Responsible AI Considerations
The Phi family of models may have limitations such as unfair behavior, unreliable information, and generation of inappropriate content. Developers should be aware of these issues and take appropriate measures.
Training
Model
Property |
Details |
Model Type |
Dense decoder-only Transformer model |
Training Data |
5T tokens from various sources |
Supported Languages |
Arabic, Chinese, Czech, etc. |
Release Date |
February 2025 |
Training Datasets
The training data includes publicly available documents, synthetic data, and high-quality chat format supervised data. A decontamination process was applied to the dataset.
Fine-tuning
A basic example of multi-GPUs supervised fine-tuning (SFT) with TRL and Accelerate modules is provided here.

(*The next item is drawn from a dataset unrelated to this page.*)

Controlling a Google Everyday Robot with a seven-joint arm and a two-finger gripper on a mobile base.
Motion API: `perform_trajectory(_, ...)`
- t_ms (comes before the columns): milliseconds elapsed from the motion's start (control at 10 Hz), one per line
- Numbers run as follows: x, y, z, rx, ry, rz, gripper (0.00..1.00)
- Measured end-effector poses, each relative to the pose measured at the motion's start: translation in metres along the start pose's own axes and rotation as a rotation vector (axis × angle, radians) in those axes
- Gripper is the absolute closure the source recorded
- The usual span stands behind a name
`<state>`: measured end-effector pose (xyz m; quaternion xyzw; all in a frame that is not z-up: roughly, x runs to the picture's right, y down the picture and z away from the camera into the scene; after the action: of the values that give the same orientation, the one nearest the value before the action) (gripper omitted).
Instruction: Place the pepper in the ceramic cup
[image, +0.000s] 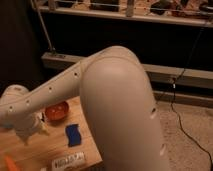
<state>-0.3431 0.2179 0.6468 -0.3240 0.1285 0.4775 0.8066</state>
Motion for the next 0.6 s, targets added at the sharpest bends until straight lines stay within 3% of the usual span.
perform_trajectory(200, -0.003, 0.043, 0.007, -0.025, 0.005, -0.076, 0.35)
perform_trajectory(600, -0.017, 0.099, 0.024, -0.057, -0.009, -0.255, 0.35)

Safety Evaluation and Red-Teaming
Various evaluation techniques were used to assess the model's safety. The model is resistant to jailbreak techniques across languages, but there are still some limitations, especially in function calling scenarios and long conversations.
Software
Hardware
The model uses flash attention and requires certain GPU hardware. It has been tested on NVIDIA A100, A6000, and H100.
License
The model is licensed under the MIT license.
Trademarks
Use of Microsoft trademarks or logos must follow Microsoft’s Trademark & Brand Guidelines.
Appendix A: Benchmark Methodology
The benchmark methodology includes some exceptions for optimizing prompts, but few-shot examples and prompt formats are kept consistent when comparing different models. The model was evaluated across a wide range of public and internal benchmarks.
🔧 Technical Details
Model Quality
The 3.8B parameters Phi-4-mini-instruct model was compared with a set of models over a variety of benchmarks using an internal benchmark platform. Overall, it achieves a similar level of multilingual language understanding and reasoning ability as much larger models, but is limited by its size for certain tasks.
Benchmark Methodology
The benchmark methodology has specific rules for optimizing prompts, including allowing some model - specific adjustments while keeping few-shot examples and prompt formats consistent when comparing different models.
Training Datasets
The training data of Phi-4-mini-instruct is a combination of publicly available documents, synthetic data, and high-quality chat format supervised data. A decontamination process was carried out to ensure data quality.
Safety Evaluation
Various evaluation techniques were used to evaluate the model's safety, including red teaming, adversarial conversation simulations, and multilingual safety evaluation benchmark datasets.
📄 License
The model is licensed under the MIT license.